The printed word had a pretty immediate impact. The visual equivalent of McLuhan's linearity and repetition would not become apparent until the late 19th century, when Fox Talbot pioneered half-tone printing from photographic plates.
Earlier printing had used hand-cut shading and later techniques to provide texture with less labour by scouring the printing plate or using stones to reduce that labour and provide a more random scatter of spots for the ink to cling to. Half-tone too initially used random textures from woven cloth, but soon moved to a system of crossing lines to produce a more formal grid. This morphology would pass into telegraph ('wire') photography and thence to television, both using scanned rows of dots. Digital screens formalise these rows into an even more rigid grid. But long before these columns and rows, grids of longitude and latitude in cartographic prints, the diagrams and tables of late Renaissance and early Baroque writers like Ramon Llull and Paracelsus, and the practice of ruling rows and columns in account books and ledgers, established the grid as the hallmark of modernity.

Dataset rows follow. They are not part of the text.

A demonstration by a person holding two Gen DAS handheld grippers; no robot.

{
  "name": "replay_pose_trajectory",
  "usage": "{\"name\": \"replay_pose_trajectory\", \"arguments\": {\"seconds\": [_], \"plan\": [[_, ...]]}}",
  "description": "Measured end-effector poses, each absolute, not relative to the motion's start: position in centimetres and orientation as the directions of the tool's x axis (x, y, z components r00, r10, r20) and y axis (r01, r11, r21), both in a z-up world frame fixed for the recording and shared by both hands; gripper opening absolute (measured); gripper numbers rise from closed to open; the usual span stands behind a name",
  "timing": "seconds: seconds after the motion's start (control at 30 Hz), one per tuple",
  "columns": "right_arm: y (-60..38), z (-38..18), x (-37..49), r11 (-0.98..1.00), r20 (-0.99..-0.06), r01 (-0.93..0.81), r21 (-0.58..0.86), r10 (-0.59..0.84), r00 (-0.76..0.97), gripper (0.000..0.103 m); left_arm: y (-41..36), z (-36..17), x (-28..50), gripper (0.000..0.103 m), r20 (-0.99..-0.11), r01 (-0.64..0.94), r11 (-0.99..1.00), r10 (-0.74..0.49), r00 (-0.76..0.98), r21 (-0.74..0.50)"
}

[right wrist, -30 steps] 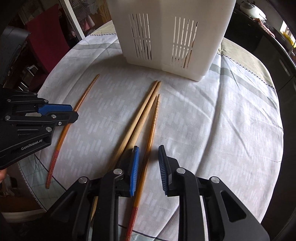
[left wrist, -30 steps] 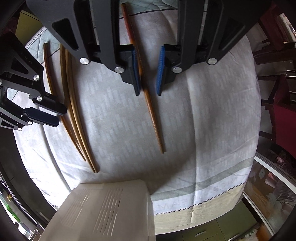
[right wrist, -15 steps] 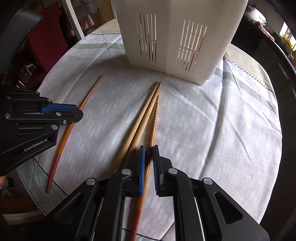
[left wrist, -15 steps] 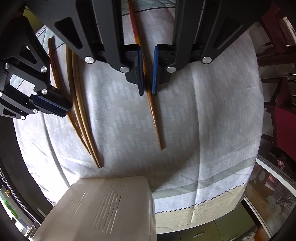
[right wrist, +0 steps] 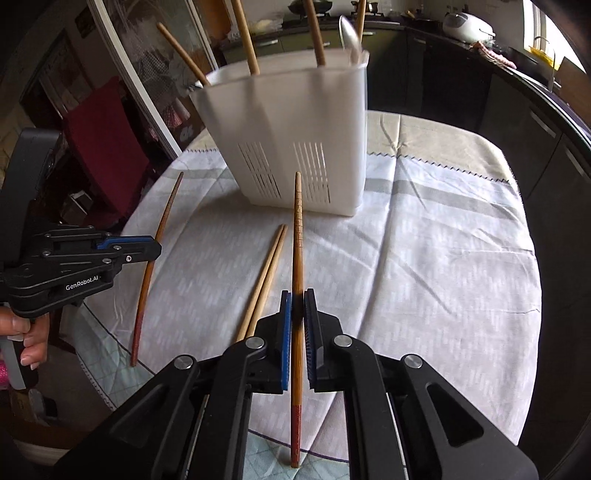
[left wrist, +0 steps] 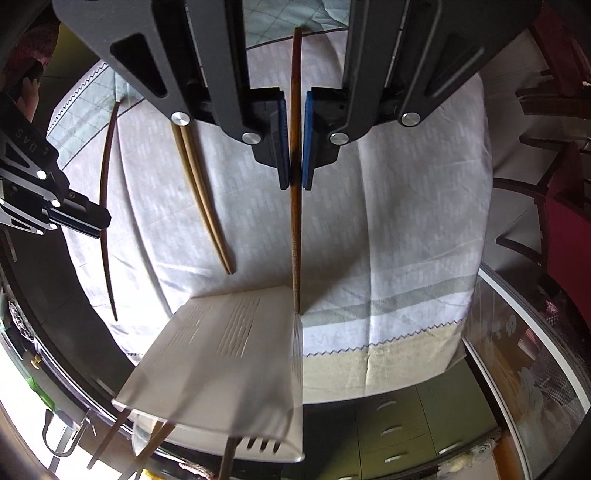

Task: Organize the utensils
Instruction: 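Lift both held chopsticks upright and carry them over the white holder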

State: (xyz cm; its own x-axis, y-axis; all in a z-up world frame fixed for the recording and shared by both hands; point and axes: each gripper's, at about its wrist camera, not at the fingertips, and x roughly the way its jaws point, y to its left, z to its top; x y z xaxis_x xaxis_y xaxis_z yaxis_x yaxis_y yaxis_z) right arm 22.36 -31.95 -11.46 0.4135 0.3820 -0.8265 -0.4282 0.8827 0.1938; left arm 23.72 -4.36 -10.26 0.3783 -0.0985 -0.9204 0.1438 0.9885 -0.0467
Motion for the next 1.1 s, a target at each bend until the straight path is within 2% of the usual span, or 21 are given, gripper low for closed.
{"name": "replay_pose_trajectory", "arguments": {"seconds": [0.3, 1.1], "plan": [[-34.4, -7.3, 19.8, 0.886, -0.762, -0.421, 0.196, 0.408, 0.503, 0.008, -5.0, -5.0, 20.4, 0.007, -0.855, 0.173, 0.984, -0.123, 0.504, -0.039], [-34.7, -6.1, 18.2, 0.884, -0.738, -0.427, 0.19, 0.416, 0.531, 0.008, -5.1, -3.4, 18.3, 0.007, -0.826, 0.199, 0.979, -0.148, 0.544, -0.044]]}}
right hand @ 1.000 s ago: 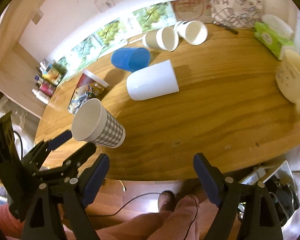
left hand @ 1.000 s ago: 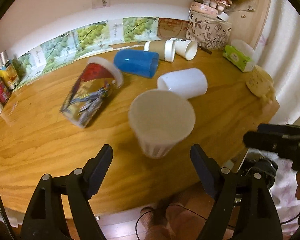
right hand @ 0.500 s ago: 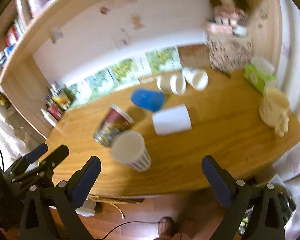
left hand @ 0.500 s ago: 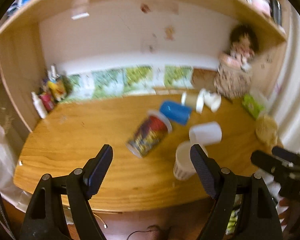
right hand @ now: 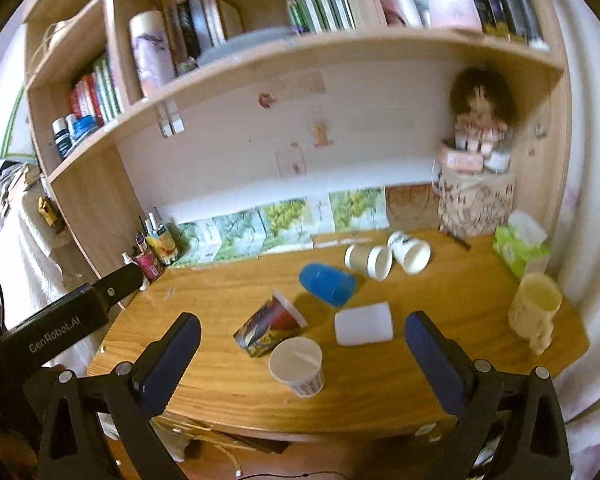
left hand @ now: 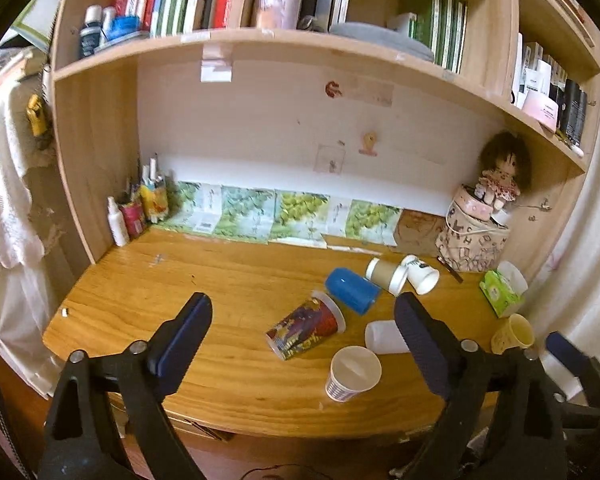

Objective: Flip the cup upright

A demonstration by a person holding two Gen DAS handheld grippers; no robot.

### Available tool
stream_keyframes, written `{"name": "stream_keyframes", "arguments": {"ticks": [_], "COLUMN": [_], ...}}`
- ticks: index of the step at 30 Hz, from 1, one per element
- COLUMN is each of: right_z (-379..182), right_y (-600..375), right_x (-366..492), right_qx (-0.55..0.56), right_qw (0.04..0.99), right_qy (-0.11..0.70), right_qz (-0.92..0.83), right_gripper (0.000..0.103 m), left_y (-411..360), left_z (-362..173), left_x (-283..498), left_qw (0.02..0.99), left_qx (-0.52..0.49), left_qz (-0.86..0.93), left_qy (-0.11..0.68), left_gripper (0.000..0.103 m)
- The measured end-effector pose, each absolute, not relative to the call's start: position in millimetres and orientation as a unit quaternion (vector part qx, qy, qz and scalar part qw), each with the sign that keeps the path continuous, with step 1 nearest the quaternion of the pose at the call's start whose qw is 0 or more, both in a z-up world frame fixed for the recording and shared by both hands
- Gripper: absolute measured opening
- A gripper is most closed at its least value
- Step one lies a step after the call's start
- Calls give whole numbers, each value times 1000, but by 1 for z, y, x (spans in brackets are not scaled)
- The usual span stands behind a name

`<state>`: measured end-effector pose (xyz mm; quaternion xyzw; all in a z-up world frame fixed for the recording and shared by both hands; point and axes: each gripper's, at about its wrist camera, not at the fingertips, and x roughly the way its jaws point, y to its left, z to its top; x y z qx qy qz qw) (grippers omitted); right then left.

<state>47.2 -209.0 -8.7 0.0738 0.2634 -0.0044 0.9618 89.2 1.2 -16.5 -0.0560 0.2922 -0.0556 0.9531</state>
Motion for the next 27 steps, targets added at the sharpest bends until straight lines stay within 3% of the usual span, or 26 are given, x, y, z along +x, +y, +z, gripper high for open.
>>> {"name": "stream_keyframes", "arguments": {"ticks": [1,13,27], "right_z": [-7,5,1], "right_y": [-209,-210,-210], "right_x": [44,22,14], "right_qx": [69,52,59], "right_qw": [964,978,976], "right_qy": [256,202,208], "right_qz": [-6,-13,-2], "right_gripper": [102,102,102], "left_y": [-1,-5,-16], "left_z": [-15,-4,-1], "left_x": [87,63,46], "left_qw": [954,973,978], "left_qx": [-54,-25,-2], "left_qz": [-56,-4,-10], "left_qy": [290,231,210], "left_gripper": [102,102,102]}}
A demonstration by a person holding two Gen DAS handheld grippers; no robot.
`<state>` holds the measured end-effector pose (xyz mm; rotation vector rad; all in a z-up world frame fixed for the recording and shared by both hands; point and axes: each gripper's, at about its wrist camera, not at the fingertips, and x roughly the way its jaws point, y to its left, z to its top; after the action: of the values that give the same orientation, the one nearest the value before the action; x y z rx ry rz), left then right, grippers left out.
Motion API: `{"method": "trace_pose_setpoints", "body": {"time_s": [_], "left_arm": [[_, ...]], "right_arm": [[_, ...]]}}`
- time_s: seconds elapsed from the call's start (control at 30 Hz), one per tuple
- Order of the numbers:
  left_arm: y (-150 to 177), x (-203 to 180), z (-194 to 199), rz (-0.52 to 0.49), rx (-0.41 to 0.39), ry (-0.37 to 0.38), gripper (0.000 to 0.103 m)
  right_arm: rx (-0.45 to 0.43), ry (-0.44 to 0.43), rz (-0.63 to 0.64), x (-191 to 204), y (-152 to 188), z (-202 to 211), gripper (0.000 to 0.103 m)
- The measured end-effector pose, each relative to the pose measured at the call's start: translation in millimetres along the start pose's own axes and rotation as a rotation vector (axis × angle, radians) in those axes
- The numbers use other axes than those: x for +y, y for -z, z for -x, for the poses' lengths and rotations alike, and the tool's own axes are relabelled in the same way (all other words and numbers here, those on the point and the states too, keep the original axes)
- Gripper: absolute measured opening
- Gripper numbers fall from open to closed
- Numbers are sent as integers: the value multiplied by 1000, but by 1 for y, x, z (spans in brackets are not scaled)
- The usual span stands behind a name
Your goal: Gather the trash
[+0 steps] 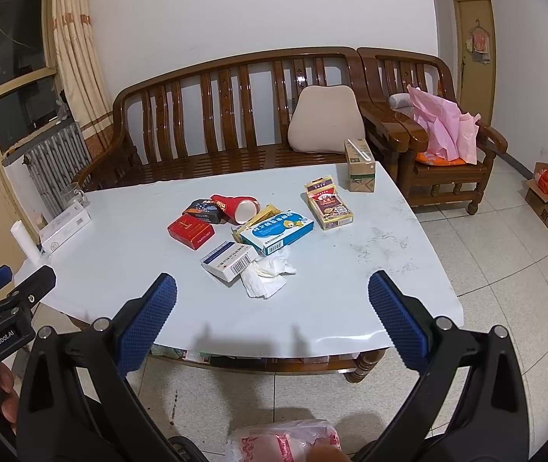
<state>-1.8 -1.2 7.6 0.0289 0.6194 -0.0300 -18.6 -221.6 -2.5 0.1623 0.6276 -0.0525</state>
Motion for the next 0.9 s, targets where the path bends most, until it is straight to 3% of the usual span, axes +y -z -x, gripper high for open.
{"method": "trace_pose_setpoints", "body": {"time_s": [0.9], "left_arm": [[2,0,0,0,5,-1,96]], "right_arm": [[0,-2,-5,0,0,1,98]]}}
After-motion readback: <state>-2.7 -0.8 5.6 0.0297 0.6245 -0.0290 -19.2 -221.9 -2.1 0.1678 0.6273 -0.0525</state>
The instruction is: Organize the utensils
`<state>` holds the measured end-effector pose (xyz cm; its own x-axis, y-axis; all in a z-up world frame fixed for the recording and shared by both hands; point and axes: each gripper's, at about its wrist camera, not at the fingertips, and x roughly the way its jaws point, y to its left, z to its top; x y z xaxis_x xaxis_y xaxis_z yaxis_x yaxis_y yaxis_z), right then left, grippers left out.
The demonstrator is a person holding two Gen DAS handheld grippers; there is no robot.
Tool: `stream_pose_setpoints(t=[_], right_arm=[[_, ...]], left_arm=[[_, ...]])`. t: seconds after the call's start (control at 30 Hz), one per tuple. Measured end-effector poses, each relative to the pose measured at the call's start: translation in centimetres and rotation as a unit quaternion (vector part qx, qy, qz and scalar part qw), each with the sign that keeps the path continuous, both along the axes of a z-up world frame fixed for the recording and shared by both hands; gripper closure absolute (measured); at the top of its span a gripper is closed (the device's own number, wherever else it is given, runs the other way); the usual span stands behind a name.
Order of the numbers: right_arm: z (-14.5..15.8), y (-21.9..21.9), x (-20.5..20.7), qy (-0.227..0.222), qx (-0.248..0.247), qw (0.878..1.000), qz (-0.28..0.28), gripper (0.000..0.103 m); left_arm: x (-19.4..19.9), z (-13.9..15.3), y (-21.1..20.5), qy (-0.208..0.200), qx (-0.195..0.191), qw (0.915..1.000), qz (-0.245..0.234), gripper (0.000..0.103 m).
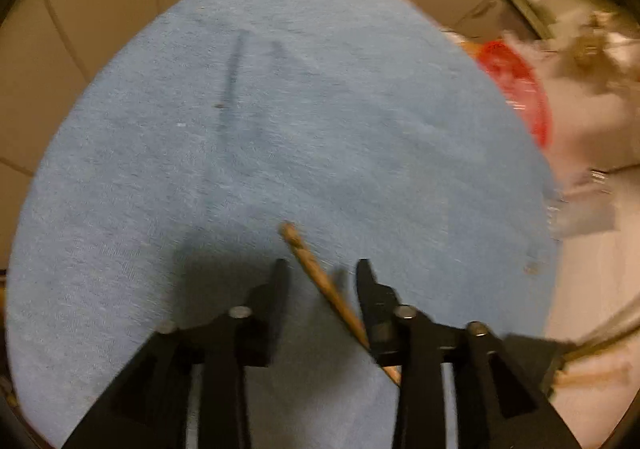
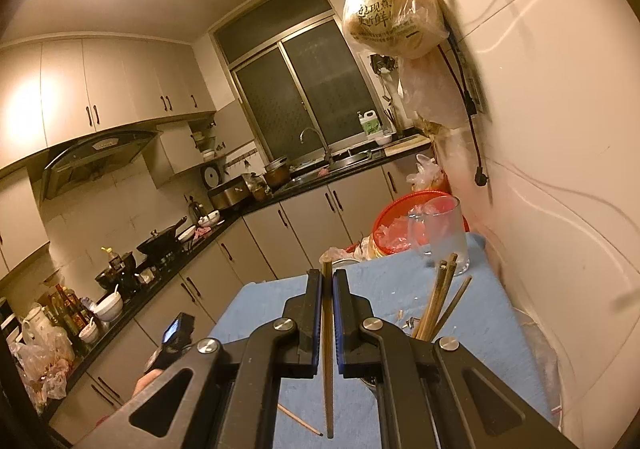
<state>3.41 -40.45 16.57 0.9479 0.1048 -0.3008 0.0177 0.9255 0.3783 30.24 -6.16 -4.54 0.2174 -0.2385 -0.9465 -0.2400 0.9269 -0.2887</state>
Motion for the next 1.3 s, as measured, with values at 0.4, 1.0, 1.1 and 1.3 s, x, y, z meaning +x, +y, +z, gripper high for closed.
stream_pose_setpoints(t=[0.4,1.0,1.1,1.3], right_arm=[[-0.3,-0.6,0.0,0.001,0.009,1.0,0.005,0.097],[0.7,0.1,-1.8,-0.011,-0.003,1.0,-0.021,0.097],[0.9,0.3,-2.1,-0.013,-0.007,1.0,-0.026,0.097],[1.4,0.3,-2.5,-0.019,-0.013,0.999,-0.036,0.097]], left_arm=[[1.2,-0.7,-4.6,-0.028,0.093,0.9946,-0.037,0.094],[-11.6,15.1,-5.7,-0.279,0.001,0.9471,-0.159,0.096],[-13.2,17.1,-5.6,-0.311,0.0,0.934,-0.175,0.096],[-14.2,19.5,-6.2,-0.34,-0.003,0.9204,-0.193,0.096]])
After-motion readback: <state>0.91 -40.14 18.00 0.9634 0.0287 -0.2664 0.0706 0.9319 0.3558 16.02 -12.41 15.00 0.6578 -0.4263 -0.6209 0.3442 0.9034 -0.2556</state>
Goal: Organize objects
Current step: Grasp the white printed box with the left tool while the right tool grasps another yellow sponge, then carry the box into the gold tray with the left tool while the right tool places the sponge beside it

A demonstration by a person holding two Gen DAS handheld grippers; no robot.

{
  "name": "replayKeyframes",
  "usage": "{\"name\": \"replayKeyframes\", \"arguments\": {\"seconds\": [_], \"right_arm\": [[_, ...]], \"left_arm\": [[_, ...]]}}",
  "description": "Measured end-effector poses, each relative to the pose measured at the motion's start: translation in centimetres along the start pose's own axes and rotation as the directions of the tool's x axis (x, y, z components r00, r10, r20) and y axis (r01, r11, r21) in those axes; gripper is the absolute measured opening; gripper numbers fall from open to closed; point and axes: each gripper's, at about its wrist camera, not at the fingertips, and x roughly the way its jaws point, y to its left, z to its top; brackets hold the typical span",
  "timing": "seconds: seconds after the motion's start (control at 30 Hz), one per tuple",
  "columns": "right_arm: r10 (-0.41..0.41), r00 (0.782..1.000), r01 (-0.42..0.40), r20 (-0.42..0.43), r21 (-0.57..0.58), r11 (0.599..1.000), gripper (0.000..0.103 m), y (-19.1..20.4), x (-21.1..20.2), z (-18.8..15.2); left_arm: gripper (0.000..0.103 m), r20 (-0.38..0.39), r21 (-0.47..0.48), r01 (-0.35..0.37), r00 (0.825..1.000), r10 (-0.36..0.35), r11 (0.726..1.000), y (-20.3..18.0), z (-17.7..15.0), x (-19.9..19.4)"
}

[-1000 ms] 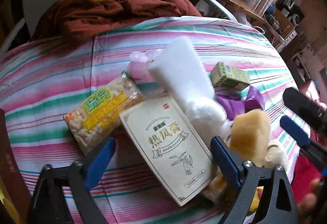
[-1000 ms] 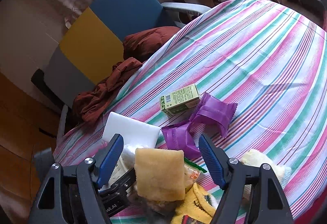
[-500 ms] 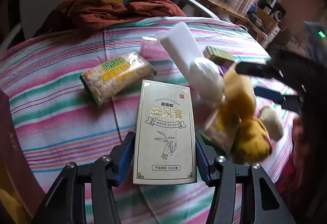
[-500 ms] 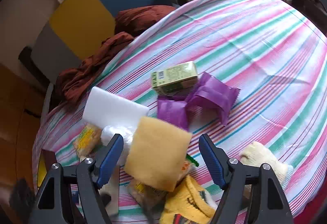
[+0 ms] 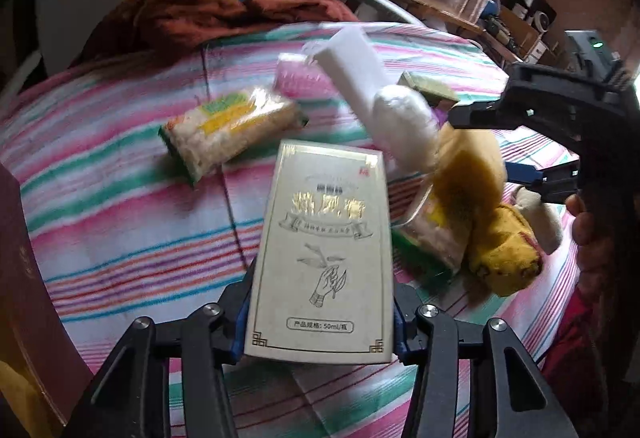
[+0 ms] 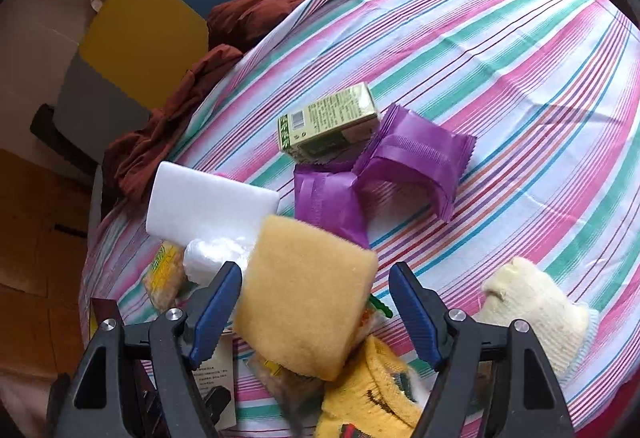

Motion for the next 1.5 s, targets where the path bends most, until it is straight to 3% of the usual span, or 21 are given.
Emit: {"name": "replayKeyframes", "arguments": {"seconds": [0.03, 0.1, 0.23, 0.47, 0.63, 0.8, 1.0, 1.2, 1.5], "right_arm": [[0.003, 1.0, -0.003, -0.003, -0.015, 1.0, 0.061, 0.2, 0.1, 0.0], [0.001, 1.0, -0.001, -0.006, -0.054, 0.999, 0.058, 0.8, 0.2, -0.2], [0.002, 0.996, 0.007, 0.093, -0.091, 0.996, 0.058, 1.4, -1.6, -0.3], [0.102, 0.98, -0.076, 0.171, -0.154, 0.985, 0.058, 2.6, -3.6, -0.5], [0.168, 0.956, -0.094, 0.239, -0.291, 0.952, 0.058, 5.4, -5.3, -1.7], [0.216, 0.95, -0.112, 0.226, -0.398, 0.91, 0.058, 8.8, -5.9, -3.7], [0.275, 0.953, -0.174, 0.128, -0.513, 0.841, 0.058, 15.0, -5.4, -7.3], [0.322, 0.947, -0.262, -0.016, -0.621, 0.739, 0.058, 22.2, -3.9, -12.3], [0.286, 0.938, -0.336, -0.196, -0.715, 0.613, 0.059, 32.2, 0.3, -19.7]], "left_arm": [[0.053, 0.009, -0.003, 0.008, 1.0, -0.008, 1.0, 0.2, -0.2, 0.0], [0.052, 0.015, 0.002, 0.0, 1.0, 0.0, 1.0, 0.1, -0.3, -0.3], [0.052, 0.029, -0.005, 0.0, 1.0, 0.0, 1.0, 0.3, -0.7, -1.2], [0.052, 0.1, -0.02, -0.004, 0.995, 0.006, 1.0, 0.9, -1.9, -5.0], [0.052, 0.164, -0.091, -0.023, 0.986, 0.038, 0.996, 3.6, -3.1, -9.0], [0.052, 0.239, -0.191, -0.07, 0.964, 0.115, 0.979, 7.9, -4.7, -13.8], [0.052, 0.272, -0.339, -0.147, 0.93, 0.246, 0.929, 14.4, -7.0, -18.0], [0.052, 0.257, -0.485, -0.206, 0.895, 0.364, 0.85, 20.8, -9.9, -20.3], [0.053, 0.196, -0.612, -0.278, 0.854, 0.482, 0.74, 27.4, -12.6, -21.3]]}}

And yet our histories of proto- and post-photographic media lack the imprint of scientific thinking, and scientific instruments, or the system of recording their results in tables. We do not look for predecessors in the first log tables drawn up within a few years of John Napier's publication of his logarithmic method in 1614. Yet the same grid that provides the base logic functions of computers and powers their printed and screen displays has become invisible, so deeply has its ubiquity worn in. This of course is the tell-tale sign of ideology at work.